Israël et territoires occupés. Amnesty International condamne la prolongation par la Knesset d’une loi discriminatoire empêchant la réunification des familles de Palestiniens mariés à des Israéliens


Déclaration publique

MDE 15/022/2007

La Loi sur la nationalité et l’entrée en Israël (Disposition temporaire) qui vient d’être prolongée, avec des dispositions élargies, jusqu’au 31 juillet 2008 par la Knesset, le parlement israélien, est profondément discriminatoire. Elle est explicitement discriminatoire contre les Palestiniens de Cisjordanie et de la bande de Gaza, car elle est utilisée pour les empêcher de vivre avec leurs conjoints en Israël. Elle est également implicitement discriminatoire contre les citoyens palestiniens d’Israël (les Arabes israéliens) qui représentent 20 p. cent de la population d’Israël et contre les résidents palestiniens de Jérusalem, qui sont les plus nombreux à épouser des Palestinien(ne)s des territoires occupés.

La Loi impose une interdiction générale qui ne peut se justifier par de réelles inquiétudes pour la sécurité. Elle n’autorise pas les hommes âgés de dix-huit à trente-cinq ans et les femmes âgées de dix-huit à vingt-cinq ans résidant dans les territoires palestiniens occupés à rejoindre leur conjoint israélien en vue d’un regroupement familial. Au delà de cette limite d’âge, la loi telle qu’elle a été amendée étend l’impossibilité d’un regroupement familial aux parents proches et par alliance de toute personne soupçonnée d’actes hostiles à Israël (dont la définition relativement large inclut des infractions telles que jets de pierre, manifestations et autres actions politiques).

Les amendements adoptés privent également du regroupement familial les conjoints de citoyens israéliens originaires de quatre « États ennemis » : la Syrie, le Liban, l’Irak et l’Iran. Cela signifie par exemple qu’un conjoint possédant la double nationalité irakienne/américaine ou américaine/libanaise se verrait également interdit de regroupement familial.

Dans ce qu’on peut décrire comme un geste envers ceux qui critiquent la loi, un Comité chargé d’examiner les cas exceptionnels a été créé, afin d’examiner les dossiers individuels sur une base « humanitaire ». Ce comité de cinq personnes comprendra des représentants du ministère de la Défense, du Shin Bet (Service de sécurité intérieure) et du Registre de la population.

La prolongation de la loi par la Knesset intervient moins de deux semaines après l’appel en faveur de son abrogation, lancé par le Comité des Nations unies pour l’élimination de la discrimination raciale. Israël est État partie à la Convention internationale sur l’élimination de toutes les formes de discrimination raciale depuis le 3 janvier 1979 et a donc accepté l’obligation de respecter la Convention et de mettre en œuvre ses dispositions. La Convention interdit toute discrimination basée sur la race, la couleur la descendance ou l’origine nationale ou ethnique. Le 9 mars 2007, le Comité a déclaré à propos de la loi :

De telles mesures ont un impact disproportionné sur les citoyens arabes israéliens souhaitant rejoindre leurs familles en Israël. Tout en prenant note de l’objectif légitime de l’État partie de garantir la sécurité de ses citoyens, le Comité s’inquiète de voir ces mesures « temporaires » systématiquement renouvelées et étendues aux citoyens d’ « États ennemis ». Une telle restriction visant expressément un groupe national ou ethnique particulier n’est pas compatible avec la Convention, notamment avec l’obligation faite aux États parties de garantir l’égalité de tous devant la loi.

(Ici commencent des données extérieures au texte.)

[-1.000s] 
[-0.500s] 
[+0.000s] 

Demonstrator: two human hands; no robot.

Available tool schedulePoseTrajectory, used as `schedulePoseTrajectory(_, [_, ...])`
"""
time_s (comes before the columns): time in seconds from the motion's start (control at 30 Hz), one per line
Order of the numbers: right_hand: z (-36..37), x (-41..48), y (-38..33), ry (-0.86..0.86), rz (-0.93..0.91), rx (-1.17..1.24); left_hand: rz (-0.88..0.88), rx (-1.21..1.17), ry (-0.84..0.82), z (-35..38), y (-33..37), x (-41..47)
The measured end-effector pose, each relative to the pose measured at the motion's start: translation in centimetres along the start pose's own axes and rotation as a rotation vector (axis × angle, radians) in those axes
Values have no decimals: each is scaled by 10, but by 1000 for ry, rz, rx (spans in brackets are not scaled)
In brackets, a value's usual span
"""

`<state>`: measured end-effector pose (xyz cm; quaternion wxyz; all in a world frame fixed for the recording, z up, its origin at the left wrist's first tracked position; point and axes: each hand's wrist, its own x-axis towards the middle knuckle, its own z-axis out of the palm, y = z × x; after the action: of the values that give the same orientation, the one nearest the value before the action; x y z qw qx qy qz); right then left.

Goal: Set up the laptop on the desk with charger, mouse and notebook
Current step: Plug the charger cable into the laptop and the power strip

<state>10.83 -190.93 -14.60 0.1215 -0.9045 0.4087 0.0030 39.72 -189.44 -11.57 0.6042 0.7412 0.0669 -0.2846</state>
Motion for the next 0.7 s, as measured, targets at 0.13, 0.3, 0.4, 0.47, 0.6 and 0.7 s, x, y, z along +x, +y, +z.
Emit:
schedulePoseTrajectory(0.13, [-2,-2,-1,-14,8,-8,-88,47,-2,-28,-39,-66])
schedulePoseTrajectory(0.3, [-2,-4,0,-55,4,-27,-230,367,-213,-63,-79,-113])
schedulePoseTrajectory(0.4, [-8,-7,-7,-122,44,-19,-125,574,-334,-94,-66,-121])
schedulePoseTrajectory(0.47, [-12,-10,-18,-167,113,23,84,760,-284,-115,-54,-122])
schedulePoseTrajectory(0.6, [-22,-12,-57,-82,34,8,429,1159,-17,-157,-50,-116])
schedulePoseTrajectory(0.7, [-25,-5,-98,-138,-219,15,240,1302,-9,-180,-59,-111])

Lors d’une audience devant la Cour suprême israélienne en mai 2006, six des onze juges ont reconnu que la loi affectait la vie des familles de manière disproportionnée ; toutefois, la majorité des juges ont permis que la situation perdure. Lorsque la loi a été prolongée de trois mois en janvier, la Cour a accepté d’examiner une requête en inconstitutionnalité de la loi avant mars. Toutefois, le fait que la loi amendée ait à présent été adoptée signifie que cet examen va probablement être repoussé de plusieurs mois, les auteurs de la requête ayant droit à trente jours pour modifier leur demande et l’État disposant de quarante-cinq jours pour répondre avant qu’une nouvelle date ne soit fixée.